Suppose one of your classmates gave you a sequence of 200 H’s and T’s and you wanted to do “fraud detection” to see if it was generated “by hand” or with a random number generator.
sequence_of_flips = "THTHHHTTTTHTTTHTTHTHTTTTHHHTHHHTHTHHTHHHTHTTHHHTTTHTTTHHHTHTTTHTHHHTHTHTHHTTTHTHTHTTTHTHHHTTHTHHHHTHTTHTHTTHTHHHTHTHHTHTHTHHTHHHHTTHHTTHTTTHHHTHHHTHHTHHTHTTHTHHTHHHTHTHHHHTTHHHHTTTHTTHHHHTTHHTTTTHHHHH"
We could do this by testing the hypothesis
\[H_0: \mbox{Each coin flip is independent Bernoulli($p=1/2$)}\]
The null hypothesis is a possible statistical model for the data we observed; often called the “null model”. Now, we want to examine whether there is a “pattern in our data” that would be unlikely “under the null”. Why? Be sure to read the excerpt from Jordan Ellenberg’s book!
There are lots of “patterns” or test statistics we could examine. For example, “the proportion of H’s” is the one you maybe learned about in a previous statistics course (this statistic has the advantage of converging to the normal distribution, i.e. Z-table and 1.96, etc).
Because we suspect that the sequence was generated by hand, the proportion of H’s might not be a very good test statistic; it is easily “gamed” by the person writing it. It is much harder to “game” the length of the longest sequence. This is because humans have a hard time imagining what that length should be. As a result, fraudulent sequences have runs which tend to be too short.
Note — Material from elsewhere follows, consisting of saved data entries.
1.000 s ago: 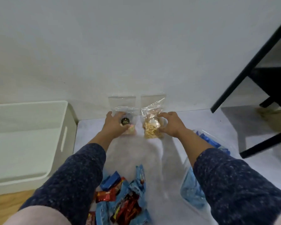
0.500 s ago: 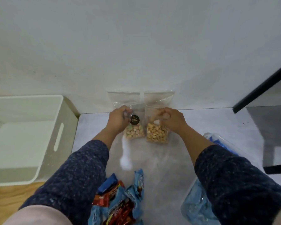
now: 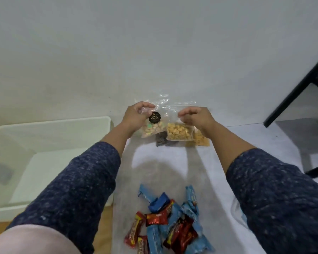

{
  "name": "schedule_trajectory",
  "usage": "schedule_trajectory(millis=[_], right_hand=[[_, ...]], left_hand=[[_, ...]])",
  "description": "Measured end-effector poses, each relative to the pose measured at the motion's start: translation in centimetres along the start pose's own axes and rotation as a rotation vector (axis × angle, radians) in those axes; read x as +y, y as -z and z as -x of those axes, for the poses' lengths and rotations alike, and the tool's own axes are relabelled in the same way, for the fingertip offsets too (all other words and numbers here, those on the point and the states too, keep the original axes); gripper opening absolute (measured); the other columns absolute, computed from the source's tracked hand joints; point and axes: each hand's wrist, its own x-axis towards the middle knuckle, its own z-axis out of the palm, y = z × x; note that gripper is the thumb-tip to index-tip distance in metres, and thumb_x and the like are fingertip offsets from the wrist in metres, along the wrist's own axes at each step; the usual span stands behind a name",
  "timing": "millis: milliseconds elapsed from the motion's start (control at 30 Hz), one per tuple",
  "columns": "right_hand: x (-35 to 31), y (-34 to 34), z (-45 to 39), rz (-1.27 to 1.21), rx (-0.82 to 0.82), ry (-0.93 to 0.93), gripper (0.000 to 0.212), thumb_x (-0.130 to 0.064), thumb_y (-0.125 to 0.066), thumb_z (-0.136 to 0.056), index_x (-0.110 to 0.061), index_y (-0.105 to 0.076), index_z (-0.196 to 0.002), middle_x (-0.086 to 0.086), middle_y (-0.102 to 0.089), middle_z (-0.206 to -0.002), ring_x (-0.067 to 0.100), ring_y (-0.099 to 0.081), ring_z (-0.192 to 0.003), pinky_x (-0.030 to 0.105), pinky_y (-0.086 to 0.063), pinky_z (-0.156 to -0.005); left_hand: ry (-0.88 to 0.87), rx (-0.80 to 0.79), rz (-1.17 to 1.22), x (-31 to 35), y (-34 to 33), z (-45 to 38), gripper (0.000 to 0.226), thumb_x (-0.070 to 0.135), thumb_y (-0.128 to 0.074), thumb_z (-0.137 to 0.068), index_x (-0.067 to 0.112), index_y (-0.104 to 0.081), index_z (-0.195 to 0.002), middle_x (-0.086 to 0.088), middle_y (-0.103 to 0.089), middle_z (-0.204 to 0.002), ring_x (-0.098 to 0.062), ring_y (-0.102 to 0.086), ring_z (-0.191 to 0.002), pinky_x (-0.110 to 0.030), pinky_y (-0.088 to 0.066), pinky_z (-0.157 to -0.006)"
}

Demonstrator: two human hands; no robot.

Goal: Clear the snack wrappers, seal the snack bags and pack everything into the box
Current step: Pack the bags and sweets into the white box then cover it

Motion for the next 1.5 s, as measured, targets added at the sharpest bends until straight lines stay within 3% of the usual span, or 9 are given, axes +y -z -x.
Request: schedule_trajectory(millis=[67, 267, 500, 767, 967, 1133, 1233, 1367, 1500], right_hand=[[-2.3, -2.7, 1.5, -0.024, 0.023, 0.043, 0.020, 0.012, -0.059, -0.082, -0.006, -0.066, -0.085, 0.001, -0.064, -0.079, 0.009, -0.059, -0.070, 0.016, -0.052, -0.064], [-7.7, -13.3, 4.9, -0.044, 0.021, 0.115, 0.025, 0.011, -0.059, -0.081, -0.013, -0.065, -0.074, 0.001, -0.065, -0.079, 0.012, -0.058, -0.070, 0.025, -0.050, -0.070], [-9.1, -24.5, 6.2, -0.030, -0.078, 0.104, 0.027, 0.010, -0.059, -0.081, -0.015, -0.064, -0.071, 0.000, -0.065, -0.078, 0.013, -0.058, -0.070, 0.024, -0.048, -0.068], [-3.6, -31.9, 4.2, -0.023, -0.071, -0.033, 0.031, 0.012, -0.054, -0.082, -0.015, -0.061, -0.068, 0.001, -0.061, -0.076, 0.010, -0.054, -0.066, 0.014, -0.046, -0.051], [1.6, -34.0, -1.1, 0.092, -0.022, -0.120, 0.034, 0.005, -0.054, -0.082, -0.024, -0.064, -0.069, 0.001, -0.063, -0.080, 0.012, -0.056, -0.063, 0.023, -0.049, -0.055], [3.8, -35.1, -4.3, 0.175, -0.004, -0.106, 0.029, 0.001, -0.049, -0.087, -0.020, -0.067, -0.078, -0.002, -0.063, -0.080, 0.012, -0.057, -0.068, 0.020, -0.050, -0.061], [3.4, -34.6, -5.4, 0.347, 0.002, -0.070, 0.029, 0.004, -0.044, -0.086, -0.007, -0.068, -0.098, 0.001, -0.061, -0.087, 0.015, -0.054, -0.074, 0.010, -0.043, -0.051], [1.0, -34.3, -5.7, 0.926, -0.152, -0.058, 0.030, -0.010, -0.050, -0.087, -0.008, -0.062, -0.115, 0.010, -0.062, -0.118, 0.027, -0.058, -0.107, 0.028, -0.046, -0.091], [-1.8, -33.9, -4.5, 1.248, -0.191, 0.031, 0.036, -0.016, -0.043, -0.090, -0.008, -0.053, -0.124, 0.008, -0.055, -0.128, 0.026, -0.052, -0.118, 0.028, -0.043, -0.097]], left_hand=[[-0.024, -0.023, 0.043, 0.4, 3.6, 0.9, 0.019, 0.008, -0.058, -0.091, 0.025, -0.066, -0.092, -0.007, -0.060, -0.099, -0.016, -0.055, -0.097, -0.028, -0.046, -0.075], [-0.080, -0.042, 0.099, 0.4, 15.7, 5.2, 0.022, 0.010, -0.056, -0.093, 0.029, -0.062, -0.088, -0.005, -0.059, -0.104, -0.010, -0.056, -0.085, -0.038, -0.049, -0.069], [0.000, 0.046, 0.035, -3.8, 25.7, 8.0, 0.015, 0.015, -0.057, -0.094, 0.028, -0.063, -0.090, -0.005, -0.057, -0.108, -0.018, -0.055, -0.096, -0.033, -0.049, -0.065], [0.149, 0.057, -0.038, -11.6, 27.4, 7.6, 0.012, 0.010, -0.053, -0.095, 0.019, -0.062, -0.099, -0.004, -0.054, -0.111, -0.009, -0.054, -0.083, -0.025, -0.046, -0.060], [0.231, 0.027, -0.091, -17.2, 26.1, 3.5, 0.021, 0.003, -0.053, -0.091, 0.021, -0.064, -0.095, -0.008, -0.057, -0.123, -0.022, -0.054, -0.111, -0.026, -0.050, -0.068], [0.263, 0.094, -0.124, -20.0, 24.8, 0.2, 0.018, 0.006, -0.053, -0.091, 0.020, -0.063, -0.097, -0.008, -0.060, -0.118, -0.021, -0.055, -0.103, -0.026, -0.046, -0.072], [0.258, 0.077, -0.240, -20.0, 24.8, -0.7, 0.019, 0.012, -0.055, -0.090, 0.021, -0.063, -0.104, -0.003, -0.060, -0.119, -0.019, -0.055, -0.109, -0.021, -0.043, -0.075], [0.269, -0.050, -0.565, -17.6, 25.7, -1.3, 0.026, 0.024, -0.057, -0.091, 0.020, -0.062, -0.116, 0.000, -0.052, -0.133, -0.019, -0.048, -0.119, -0.023, -0.036, -0.091], [0.264, -0.104, -0.758, -13.3, 27.0, -1.1, 0.038, 0.031, -0.056, -0.093, 0.016, -0.053, -0.127, -0.006, -0.048, -0.140, -0.025, -0.042, -0.130, -0.029, -0.033, -0.104]])
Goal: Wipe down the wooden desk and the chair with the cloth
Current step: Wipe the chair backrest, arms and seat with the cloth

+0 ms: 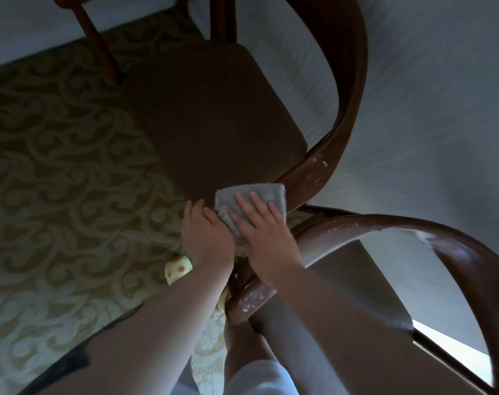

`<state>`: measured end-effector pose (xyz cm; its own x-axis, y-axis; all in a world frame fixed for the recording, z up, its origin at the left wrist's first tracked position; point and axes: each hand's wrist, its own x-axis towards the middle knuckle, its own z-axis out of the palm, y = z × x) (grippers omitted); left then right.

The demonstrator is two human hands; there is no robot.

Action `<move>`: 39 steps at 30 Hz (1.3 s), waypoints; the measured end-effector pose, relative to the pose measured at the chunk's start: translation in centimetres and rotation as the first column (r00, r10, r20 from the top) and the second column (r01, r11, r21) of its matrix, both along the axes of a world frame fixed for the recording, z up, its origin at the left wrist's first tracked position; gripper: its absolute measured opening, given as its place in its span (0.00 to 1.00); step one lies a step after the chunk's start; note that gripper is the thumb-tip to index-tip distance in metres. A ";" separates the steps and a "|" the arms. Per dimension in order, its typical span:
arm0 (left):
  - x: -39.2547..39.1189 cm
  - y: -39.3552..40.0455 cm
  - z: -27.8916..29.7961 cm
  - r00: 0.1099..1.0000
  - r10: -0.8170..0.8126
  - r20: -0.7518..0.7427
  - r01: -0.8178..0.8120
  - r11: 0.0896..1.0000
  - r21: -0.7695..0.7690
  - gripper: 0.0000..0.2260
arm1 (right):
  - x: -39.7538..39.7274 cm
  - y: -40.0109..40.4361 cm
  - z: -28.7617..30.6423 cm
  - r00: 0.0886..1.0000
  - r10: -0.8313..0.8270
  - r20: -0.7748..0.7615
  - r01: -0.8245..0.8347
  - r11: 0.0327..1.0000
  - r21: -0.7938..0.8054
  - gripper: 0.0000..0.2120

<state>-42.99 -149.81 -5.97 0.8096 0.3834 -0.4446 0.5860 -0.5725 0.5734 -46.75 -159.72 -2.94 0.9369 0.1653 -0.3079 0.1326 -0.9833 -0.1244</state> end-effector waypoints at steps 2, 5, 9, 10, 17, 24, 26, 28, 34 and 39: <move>0.0 -0.2 0.3 0.999 -0.048 -0.004 0.048 0.997 0.059 0.21 | 1.3 -3.0 0.0 0.987 -0.157 -0.031 0.157 0.988 -0.003 0.30; -0.4 -0.8 0.6 0.994 -0.096 -0.054 0.104 0.978 0.180 0.19 | -0.8 -2.9 0.0 0.914 -0.400 0.067 0.397 0.916 0.059 0.31; 0.1 -1.1 0.4 0.989 -0.067 -0.129 0.099 0.959 0.266 0.16 | -1.5 -1.0 -0.3 0.997 -0.073 0.038 0.070 0.993 0.092 0.31; 0.3 -1.4 0.4 0.986 -0.082 -0.146 0.121 0.953 0.279 0.15 | -0.4 -2.2 -0.6 1.000 0.028 -0.002 -0.028 0.998 0.060 0.32; 3.4 -6.2 0.5 0.936 -0.299 -0.186 0.337 0.913 0.231 0.14 | -0.3 -5.2 -0.5 0.957 -0.272 0.098 0.262 0.959 0.103 0.30; 3.3 -6.9 1.1 0.943 -0.267 -0.198 0.309 0.925 0.221 0.15 | 1.4 -9.5 -1.3 0.997 -0.032 0.066 0.030 0.999 0.032 0.29; 3.4 -7.1 1.1 0.935 -0.276 -0.223 0.326 0.917 0.229 0.17 | 1.5 -9.0 -1.0 0.965 -0.224 0.135 0.218 0.974 0.061 0.27; 3.2 -6.9 1.0 0.926 -0.294 -0.237 0.348 0.908 0.233 0.17 | 0.1 -5.6 -1.0 0.899 -0.416 0.136 0.400 0.907 0.129 0.28; 3.7 -7.0 1.7 0.897 -0.295 -0.330 0.370 0.908 0.196 0.16 | 3.1 -11.1 -1.3 0.994 0.013 0.105 -0.015 1.000 0.011 0.28; 3.7 -7.0 1.7 0.890 -0.302 -0.341 0.384 0.900 0.205 0.15 | 0.3 -7.3 -1.1 0.897 -0.401 0.187 0.370 0.912 0.178 0.30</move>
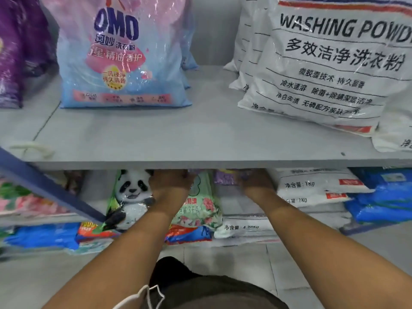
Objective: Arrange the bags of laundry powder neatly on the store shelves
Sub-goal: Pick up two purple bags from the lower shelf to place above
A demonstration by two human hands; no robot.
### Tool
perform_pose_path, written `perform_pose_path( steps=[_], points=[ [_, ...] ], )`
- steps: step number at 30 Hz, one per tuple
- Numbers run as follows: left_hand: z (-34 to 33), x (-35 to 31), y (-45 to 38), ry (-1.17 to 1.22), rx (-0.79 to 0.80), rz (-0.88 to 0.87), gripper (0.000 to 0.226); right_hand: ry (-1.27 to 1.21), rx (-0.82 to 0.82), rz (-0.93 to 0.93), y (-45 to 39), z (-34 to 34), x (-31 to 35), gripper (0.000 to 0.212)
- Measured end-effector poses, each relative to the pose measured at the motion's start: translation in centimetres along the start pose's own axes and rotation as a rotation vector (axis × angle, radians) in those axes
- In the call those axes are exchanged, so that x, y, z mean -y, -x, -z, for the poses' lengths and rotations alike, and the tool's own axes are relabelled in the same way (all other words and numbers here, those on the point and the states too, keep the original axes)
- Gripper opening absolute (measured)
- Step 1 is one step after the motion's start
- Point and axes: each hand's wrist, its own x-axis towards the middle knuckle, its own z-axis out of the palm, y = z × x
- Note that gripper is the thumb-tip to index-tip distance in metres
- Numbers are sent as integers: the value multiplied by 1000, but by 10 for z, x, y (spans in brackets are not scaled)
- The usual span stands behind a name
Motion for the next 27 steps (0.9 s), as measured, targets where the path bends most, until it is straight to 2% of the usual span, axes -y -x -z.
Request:
perform_pose_path(
  steps=[1, 2, 3, 5, 7, 9, 10, 13, 14, 16, 18, 20, 21, 24, 27],
  points=[
    [0, -2, -2, -63, -58, 15, 51, -75, -13, 23, 3, 3, 2, 47],
    [1, -3, 4, -76, -49, 24, 51, -122, -24, 40, 5, 5, 5, 35],
    [1, -3, 6, -61, -67, 8, 51, -174, -35, 63, 5, 5, 4, 31],
    [-2, 1, 17, -94, -60, 15, 51, -251, 18, 81, 3, 3, 0, 52],
    [2, 4, 28, 65, -63, 56, 43, -264, 74, 70, 0, 3, -1, 84],
    [8, 7, 43, 248, -12, 154, 29, -286, 159, 35, 2, 8, -4, 99],
    [12, 11, 52, 329, 18, 212, 26, -336, 198, 6, 5, 9, -6, 91],
    [20, 32, 77, 563, 58, 348, 31, -576, 352, -100, 19, 8, -20, 45],
    [21, 42, 84, 647, 90, 399, 32, -646, 372, -72, 23, 5, -28, 38],
    [22, 58, 90, 868, 172, 515, 36, -726, 359, 1, 26, -3, -40, 35],
    [19, 67, 91, 1206, 233, 595, 29, -735, 355, 42, 26, -11, -46, 33],
    [22, 64, 88, 1469, 259, 621, 7, -805, 371, -8, 26, -11, -42, 30],
    [25, 61, 86, 1536, 257, 629, 8, -867, 395, -67, 25, -8, -39, 27],
    [32, 56, 74, 1570, 236, 738, 34, -1037, 542, -144, 29, 4, -29, 15],
    [37, 53, 64, 1381, 286, 788, 58, -1016, 560, -156, 33, 1, -31, 17]
  ],
)
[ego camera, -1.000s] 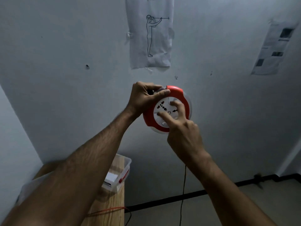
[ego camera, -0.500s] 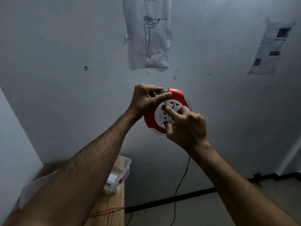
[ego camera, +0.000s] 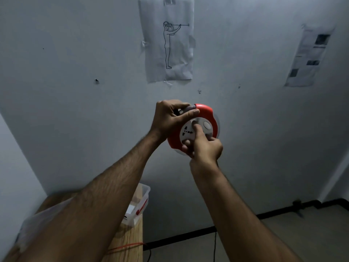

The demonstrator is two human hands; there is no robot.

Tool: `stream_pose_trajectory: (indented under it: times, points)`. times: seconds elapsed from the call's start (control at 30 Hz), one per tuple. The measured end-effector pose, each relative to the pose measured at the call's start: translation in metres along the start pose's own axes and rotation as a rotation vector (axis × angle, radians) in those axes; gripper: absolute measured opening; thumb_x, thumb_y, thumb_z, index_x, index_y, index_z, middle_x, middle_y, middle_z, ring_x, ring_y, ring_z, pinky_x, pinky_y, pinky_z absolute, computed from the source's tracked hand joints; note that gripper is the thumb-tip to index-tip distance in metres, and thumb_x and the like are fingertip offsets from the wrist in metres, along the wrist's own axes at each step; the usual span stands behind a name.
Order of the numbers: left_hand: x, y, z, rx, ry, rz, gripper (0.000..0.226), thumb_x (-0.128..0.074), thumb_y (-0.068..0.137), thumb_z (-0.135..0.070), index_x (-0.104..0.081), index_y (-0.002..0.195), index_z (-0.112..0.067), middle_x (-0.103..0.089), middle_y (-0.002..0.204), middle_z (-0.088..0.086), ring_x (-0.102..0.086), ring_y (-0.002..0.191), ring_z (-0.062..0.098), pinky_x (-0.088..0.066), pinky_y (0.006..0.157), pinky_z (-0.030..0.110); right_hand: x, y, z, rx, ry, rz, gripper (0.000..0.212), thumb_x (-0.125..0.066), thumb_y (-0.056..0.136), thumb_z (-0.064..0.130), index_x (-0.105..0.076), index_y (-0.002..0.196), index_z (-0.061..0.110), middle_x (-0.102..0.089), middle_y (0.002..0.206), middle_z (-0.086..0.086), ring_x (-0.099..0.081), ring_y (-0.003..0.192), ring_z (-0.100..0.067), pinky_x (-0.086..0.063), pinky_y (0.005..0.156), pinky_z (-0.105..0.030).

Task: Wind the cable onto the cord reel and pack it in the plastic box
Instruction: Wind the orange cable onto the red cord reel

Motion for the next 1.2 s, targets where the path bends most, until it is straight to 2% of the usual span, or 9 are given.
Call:
stream_pose_trajectory:
  times: [0.17,0.27,0.33,0.47,0.53,0.67,0.83,1.1,1.2]
  points:
    - [0.005,-0.001,0.003,-0.003,0.015,0.002,0.030,-0.083,0.084,-0.034,-0.081,0.098,-0.007,-0.078,0.082,0.009,-0.072,0.071,0.021,-0.057,0.060,0.045,-0.010,-0.009,0.008,-0.371,0.430,0.115,0.046,-0.075,0.091,0.025,-0.055,0.119,-0.005,-0.071,0.093,-0.024,-0.071,0.062,-0.019,-0.055,0.045,-0.024]
    - [0.012,0.002,0.006,0.036,-0.019,-0.025,0.028,-0.082,0.086,-0.031,-0.081,0.097,-0.005,-0.078,0.083,0.009,-0.074,0.072,0.019,-0.059,0.061,0.045,-0.006,-0.013,0.012,-0.335,0.306,0.184,0.029,-0.062,0.100,0.019,-0.054,0.117,-0.003,-0.070,0.090,-0.026,-0.067,0.060,-0.019,-0.056,0.046,-0.025]
    - [0.017,0.003,0.008,0.066,-0.063,-0.041,0.027,-0.081,0.087,-0.029,-0.081,0.099,-0.005,-0.079,0.086,0.008,-0.076,0.074,0.016,-0.062,0.063,0.044,0.003,-0.016,0.014,0.021,-0.031,0.221,0.017,-0.062,0.100,0.018,-0.059,0.106,0.003,-0.073,0.089,-0.022,-0.069,0.059,-0.018,-0.059,0.051,-0.029]
    - [0.026,0.004,0.009,0.096,-0.112,-0.024,0.024,-0.081,0.088,-0.025,-0.080,0.102,-0.004,-0.079,0.089,0.008,-0.077,0.076,0.015,-0.065,0.066,0.041,0.021,-0.009,0.017,1.395,-0.891,0.254,0.015,-0.066,0.095,0.013,-0.065,0.109,0.008,-0.072,0.110,-0.013,-0.075,0.081,-0.024,-0.065,0.064,-0.036]
    - [0.028,0.005,0.008,0.092,-0.120,0.001,0.022,-0.080,0.089,-0.023,-0.080,0.100,-0.005,-0.079,0.088,0.008,-0.078,0.075,0.016,-0.065,0.066,0.041,0.024,0.000,0.016,1.627,-1.270,0.398,0.030,-0.063,0.092,0.008,-0.064,0.122,0.010,-0.059,0.134,-0.024,-0.073,0.086,-0.039,-0.065,0.063,-0.042]
    - [0.028,0.003,0.005,0.084,-0.152,0.043,0.016,-0.079,0.089,-0.019,-0.079,0.100,-0.007,-0.080,0.090,0.011,-0.079,0.076,0.019,-0.065,0.067,0.043,0.028,0.009,0.029,1.600,-1.636,0.515,0.052,-0.062,0.089,0.007,-0.056,0.138,0.022,-0.034,0.154,-0.030,-0.070,0.088,-0.043,-0.063,0.060,-0.041]
    - [0.019,0.001,0.004,0.102,-0.146,0.088,0.021,-0.081,0.088,-0.022,-0.080,0.099,-0.005,-0.080,0.089,0.008,-0.078,0.076,0.018,-0.065,0.067,0.042,0.030,0.007,0.032,1.643,-1.757,0.471,0.061,-0.080,0.082,0.014,-0.060,0.139,0.027,-0.050,0.140,-0.031,-0.072,0.086,-0.043,-0.063,0.061,-0.044]
    - [0.008,-0.001,0.004,0.119,-0.105,0.080,0.023,-0.081,0.087,-0.028,-0.080,0.100,-0.008,-0.080,0.089,0.008,-0.078,0.075,0.016,-0.065,0.065,0.042,0.033,0.019,0.026,1.532,-1.434,0.249,0.064,-0.082,0.075,0.039,-0.065,0.134,0.021,-0.070,0.094,-0.021,-0.069,0.065,-0.036,-0.061,0.059,-0.039]
    - [0.001,-0.005,0.007,0.147,-0.110,0.044,0.025,-0.080,0.088,-0.031,-0.081,0.099,-0.008,-0.080,0.089,0.009,-0.078,0.074,0.016,-0.064,0.064,0.046,0.032,0.019,0.020,1.376,-1.219,0.142,0.064,-0.076,0.080,0.050,-0.065,0.133,0.015,-0.076,0.103,-0.016,-0.075,0.078,-0.030,-0.064,0.069,-0.036]
Point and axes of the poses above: each hand's wrist, its own y-axis towards the middle knuckle, its own x-axis out of the back of the hand, z = x × y, the point moved 2 cm from there along y, towards the middle knuckle
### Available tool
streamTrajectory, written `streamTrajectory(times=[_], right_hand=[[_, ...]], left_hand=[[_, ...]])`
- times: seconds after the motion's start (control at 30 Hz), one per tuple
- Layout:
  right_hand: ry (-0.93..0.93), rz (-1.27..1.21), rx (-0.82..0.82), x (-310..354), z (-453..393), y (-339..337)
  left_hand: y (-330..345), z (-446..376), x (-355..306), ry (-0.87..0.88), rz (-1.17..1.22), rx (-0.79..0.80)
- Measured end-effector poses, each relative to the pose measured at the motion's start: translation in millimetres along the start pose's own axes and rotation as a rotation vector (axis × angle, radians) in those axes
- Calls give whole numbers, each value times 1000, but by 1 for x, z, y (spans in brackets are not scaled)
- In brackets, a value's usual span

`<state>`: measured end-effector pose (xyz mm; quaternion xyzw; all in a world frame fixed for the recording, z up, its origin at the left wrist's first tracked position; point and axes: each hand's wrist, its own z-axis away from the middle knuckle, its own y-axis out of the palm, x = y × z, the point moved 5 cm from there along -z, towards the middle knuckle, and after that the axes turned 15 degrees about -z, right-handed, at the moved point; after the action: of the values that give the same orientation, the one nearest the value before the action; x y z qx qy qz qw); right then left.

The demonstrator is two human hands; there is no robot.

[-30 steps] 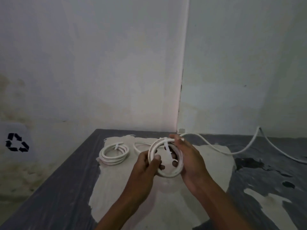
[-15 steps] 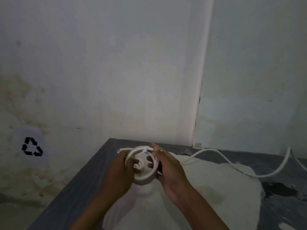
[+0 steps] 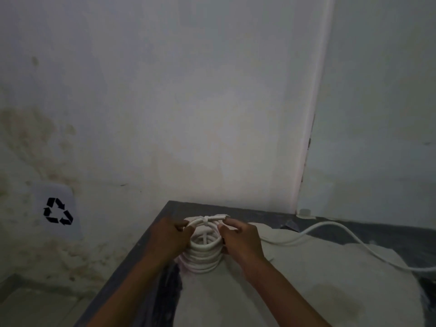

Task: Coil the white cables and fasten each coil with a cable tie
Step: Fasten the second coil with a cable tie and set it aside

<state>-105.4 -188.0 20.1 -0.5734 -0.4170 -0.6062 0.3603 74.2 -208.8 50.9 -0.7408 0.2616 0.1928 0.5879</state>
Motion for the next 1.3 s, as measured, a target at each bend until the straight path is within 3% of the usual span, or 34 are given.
streamTrajectory(times=[0.2,0.37,0.6,0.97,1.17,1.3], right_hand=[[-214,291,-44,14,13,0],[-320,357,-101,14,15,7],[-232,328,81,10,10,13],[-231,368,103,22,21,6],[-304,434,251,24,34,-5],[-304,362,217,19,35,-13]], left_hand=[[20,-6,16,25,-64,-17],[30,2,29,22,90,-156],[37,19,28,117,205,-192],[31,27,24,34,241,-228],[33,44,14,237,153,-47],[42,48,22,303,152,-70]])
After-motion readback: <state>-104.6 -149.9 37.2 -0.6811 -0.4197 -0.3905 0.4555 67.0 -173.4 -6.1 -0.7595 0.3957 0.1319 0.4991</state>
So, the pattern in our data that we are going to examine is the length of the longest run. This will be our test statistic. We will call the test statistic \(S\) when it is a random variable and we will call it \(s\) when it is the observed value from our data. Capital letters for things we simulate, lower case letters for things from our data. So, \(S\) is a random variable that we can simulate and \(s\) is our data.
In the .Rmd file for this page, there is a function longestRun()
. It counts the length of the longest run. For the sequence above…
s= sequence_of_flips %>% strsplit( split = "") %>% unlist() %>% longestRun()
s
## [1] 5
How surprising would this value be if our data was generated from the null model?
In homework 2, we defined a random variable \(X\) that is the length of the longest run in a sequence of 200 independent, fair coin flips (i.e. exactly the null above). Now, we are going to call this random variable \(S\) because we imagine it as a test statistic. Below is a histogram of 10,000 simulations of \(S\). It definitely is not normally distributed! How can we see this? Don’t use a Z-table or 1.96 for this statistic; even if it did have central limit behavior (which it doesn’t!), computing the expectation and standard error in order to get a Z-statistic would be really really hard.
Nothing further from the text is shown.